Task to complete
Considering only lines that hold the word "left", report how many there are in the listing below, as a single number.
=======
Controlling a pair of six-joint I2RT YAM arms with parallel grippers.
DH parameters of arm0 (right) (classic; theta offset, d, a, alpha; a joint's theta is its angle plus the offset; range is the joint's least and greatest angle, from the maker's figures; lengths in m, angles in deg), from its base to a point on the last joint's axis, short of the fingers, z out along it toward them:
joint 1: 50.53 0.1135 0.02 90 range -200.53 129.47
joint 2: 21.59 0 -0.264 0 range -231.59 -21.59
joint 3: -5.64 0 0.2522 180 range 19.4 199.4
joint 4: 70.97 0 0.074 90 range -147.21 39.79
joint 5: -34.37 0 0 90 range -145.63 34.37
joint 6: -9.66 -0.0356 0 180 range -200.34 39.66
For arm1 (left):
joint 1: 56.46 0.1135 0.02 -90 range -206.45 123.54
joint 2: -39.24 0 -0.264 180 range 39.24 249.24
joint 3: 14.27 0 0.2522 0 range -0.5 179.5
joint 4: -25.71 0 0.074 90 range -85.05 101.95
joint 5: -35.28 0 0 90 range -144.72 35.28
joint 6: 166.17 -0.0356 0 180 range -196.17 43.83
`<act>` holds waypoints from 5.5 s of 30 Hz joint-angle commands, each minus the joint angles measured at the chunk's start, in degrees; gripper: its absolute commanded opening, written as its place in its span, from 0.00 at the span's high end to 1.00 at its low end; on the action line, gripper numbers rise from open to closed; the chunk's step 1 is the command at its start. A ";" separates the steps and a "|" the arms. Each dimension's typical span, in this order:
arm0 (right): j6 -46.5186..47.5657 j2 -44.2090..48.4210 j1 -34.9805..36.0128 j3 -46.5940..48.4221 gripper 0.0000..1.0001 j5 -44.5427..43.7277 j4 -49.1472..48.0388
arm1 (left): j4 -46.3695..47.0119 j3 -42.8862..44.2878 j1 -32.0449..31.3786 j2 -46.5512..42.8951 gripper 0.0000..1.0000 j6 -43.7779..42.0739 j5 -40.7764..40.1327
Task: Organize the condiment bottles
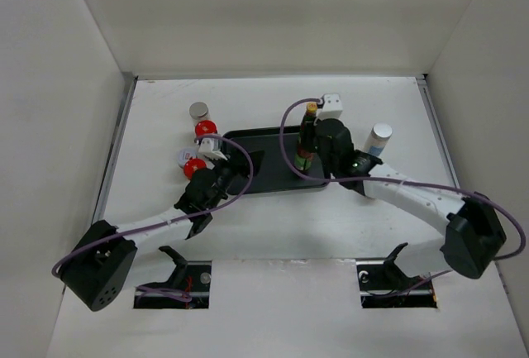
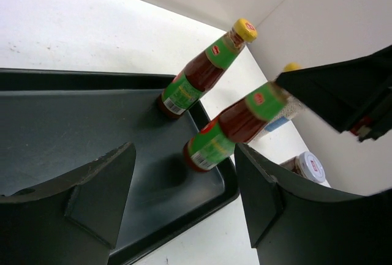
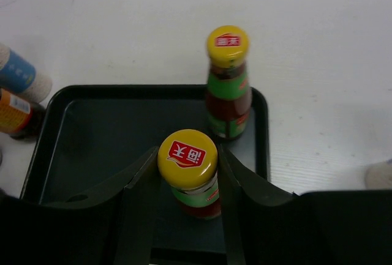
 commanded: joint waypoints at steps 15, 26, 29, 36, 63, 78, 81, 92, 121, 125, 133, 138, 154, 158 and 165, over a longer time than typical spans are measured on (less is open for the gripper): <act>1.77 -23.83 2.14 24.83 0.76 3.88 -17.56 | 3.18 -2.97 1.07 -6.10 0.36 0.58 -3.34; 1.34 -31.31 2.14 30.03 0.60 4.58 -16.69 | 3.18 -3.14 1.77 -6.10 0.35 0.49 -3.60; 0.72 -30.09 2.14 28.37 0.39 4.50 -17.30 | 3.18 -3.14 1.86 -6.53 0.34 0.41 -3.86; -0.69 -19.64 2.75 22.13 0.23 5.81 -18.09 | 1.51 -2.27 2.03 -8.38 0.34 -0.04 -5.71; -31.44 28.99 -9.01 -15.05 0.17 -18.63 47.48 | 3.62 -1.39 -2.71 -4.07 0.33 -0.56 -5.18; -23.72 22.75 -18.24 -20.07 0.22 -10.20 26.92 | 3.62 -1.39 -2.62 -3.11 0.33 -0.04 -4.83; -22.49 21.34 -20.18 -20.86 0.22 -8.08 23.22 | 3.71 -1.39 -2.62 -3.02 0.33 -0.04 -4.83; -22.13 20.01 -21.68 -22.27 0.22 -5.26 19.00 | 3.88 -1.47 -2.36 -2.85 0.33 0.14 -4.65; -7.20 -3.95 2.31 0.75 0.56 -2.63 -7.88 | 3.62 -1.39 -1.57 -3.37 0.33 0.40 -4.30; -2.80 -11.96 2.93 5.32 0.55 -1.66 -13.51 | 3.70 -1.30 -1.57 -3.20 0.33 0.40 -4.13; 3.70 -22.69 2.76 11.13 0.55 0.10 -21.77 | 4.23 -1.12 -1.66 -1.70 0.32 0.84 -3.78; 4.23 -26.91 2.14 14.12 0.55 -0.34 -23.71 | 4.50 -1.39 -1.57 -2.05 0.32 0.84 -3.51; 3.36 -31.05 -0.50 13.15 0.47 -3.59 -29.96 | 5.64 -1.47 -1.57 -1.18 0.32 0.84 -3.25; 3.18 -31.58 -0.41 13.42 0.33 -3.06 -30.13 | 5.64 -1.65 -1.57 -1.61 0.32 0.58 -3.60; 2.83 -28.68 -0.23 12.19 0.24 -1.30 -29.43 | 5.55 -1.48 -1.57 -1.62 0.32 0.49 -3.78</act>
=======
Expected answer
2